Create a docker-compose.yml:

services:
  floci:
    image: floci/floci:latest
    ports:
      - "4566:4566"
    volumes:
      - /var/run/docker.sock:/var/run/docker.sock

The Docker socket mount lets floci start the floci-duck sidecar on first use.

docker-compose up -d

# confirm it's healthy
curl http://localhost:4566/_floci/health

Step 2: Configure Credentials

floci accepts any non-empty credentials.
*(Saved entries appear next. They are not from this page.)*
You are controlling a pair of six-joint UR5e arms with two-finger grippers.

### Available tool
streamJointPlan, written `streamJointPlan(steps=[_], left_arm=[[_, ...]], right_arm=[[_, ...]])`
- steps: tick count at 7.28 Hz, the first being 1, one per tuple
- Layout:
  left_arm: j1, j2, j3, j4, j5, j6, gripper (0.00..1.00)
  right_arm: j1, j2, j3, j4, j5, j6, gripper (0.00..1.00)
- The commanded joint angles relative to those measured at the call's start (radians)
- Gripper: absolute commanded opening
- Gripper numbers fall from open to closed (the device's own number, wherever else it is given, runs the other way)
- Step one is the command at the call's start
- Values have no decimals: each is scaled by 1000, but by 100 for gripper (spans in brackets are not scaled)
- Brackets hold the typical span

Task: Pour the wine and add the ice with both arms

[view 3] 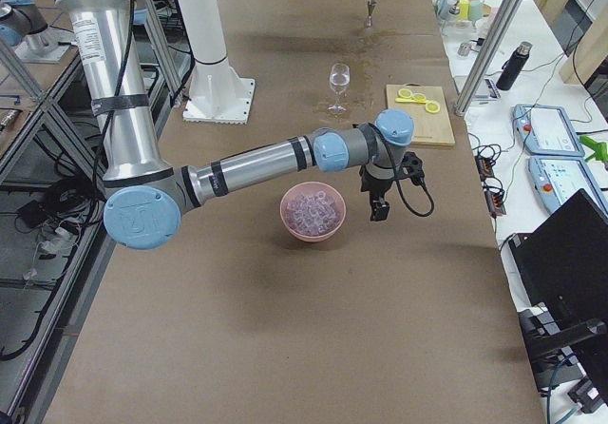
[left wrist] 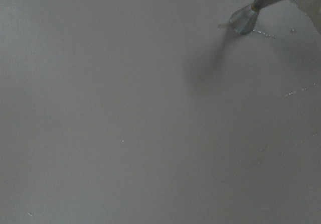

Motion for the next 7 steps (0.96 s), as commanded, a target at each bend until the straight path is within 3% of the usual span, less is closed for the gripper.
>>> streamJointPlan(steps=[1,2,3,4,7], left_arm=[[3,6,0,-31,-4,-25,99],[3,4,-1,-32,-4,-25,99],[2,4,-6,-32,-5,-25,99],[2,4,-7,-32,-4,-25,99],[0,7,-3,-55,-4,-25,99]], right_arm=[[-136,-171,212,2,-26,70,99],[-178,-207,239,3,-32,69,98],[-212,-248,229,103,-64,69,92],[-249,-293,190,226,-75,83,91],[-324,-275,152,270,-113,97,79]])
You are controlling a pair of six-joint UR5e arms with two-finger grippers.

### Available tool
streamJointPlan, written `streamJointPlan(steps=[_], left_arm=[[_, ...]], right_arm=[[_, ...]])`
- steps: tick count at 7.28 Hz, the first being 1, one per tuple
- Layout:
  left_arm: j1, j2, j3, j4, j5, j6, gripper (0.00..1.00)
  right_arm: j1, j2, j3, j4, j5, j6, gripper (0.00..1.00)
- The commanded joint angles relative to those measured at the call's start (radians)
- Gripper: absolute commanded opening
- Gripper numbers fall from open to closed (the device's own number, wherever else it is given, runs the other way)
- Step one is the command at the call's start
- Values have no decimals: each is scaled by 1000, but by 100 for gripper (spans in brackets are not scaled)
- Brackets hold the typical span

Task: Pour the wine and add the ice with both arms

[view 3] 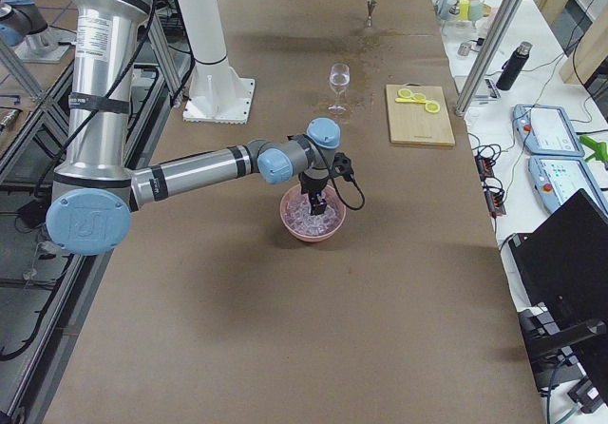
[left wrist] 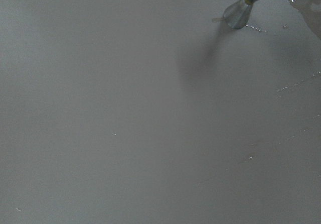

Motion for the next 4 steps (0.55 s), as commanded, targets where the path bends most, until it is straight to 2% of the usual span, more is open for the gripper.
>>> streamJointPlan(steps=[1,3,4], left_arm=[[-3,3,-2,-10,0,0,99],[-3,3,-2,-12,0,0,99],[-3,3,-2,-12,2,0,99]], right_arm=[[-43,27,-37,12,-46,-6,77],[-42,26,-45,12,-48,-9,65],[-42,27,-51,12,-51,-9,46]])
Set these once for the session:

export AWS_ENDPOINT_URL=http://localhost:4566
export AWS_ACCESS_KEY_ID=flociadmin
export AWS_SECRET_ACCESS_KEY=flociadmin
export AWS_DEFAULT_REGION=us-east-1

Step 3: Create Buckets and Upload Data

aws s3 mb s3://my-data-lake
aws s3 mb s3://my-results

cat > sales.csv <<'EOF'
order_id,region,product,amount
1,us-east,widget-a,99.50
2,us-west,widget-b,150.00
3,eu-west,widget-a,87.00
4,us-east,widget-c,210.00
5,eu-west,widget-b,130.00
6,ap-south,widget-a,75.50
EOF

aws s3 cp sales.csv s3://my-data-lake/sales/data.csv

Step 4: Register the Schema in Glue

Athena needs a schema. Register the database and table in Glue; floci will use this to generate DuckDB views at query time.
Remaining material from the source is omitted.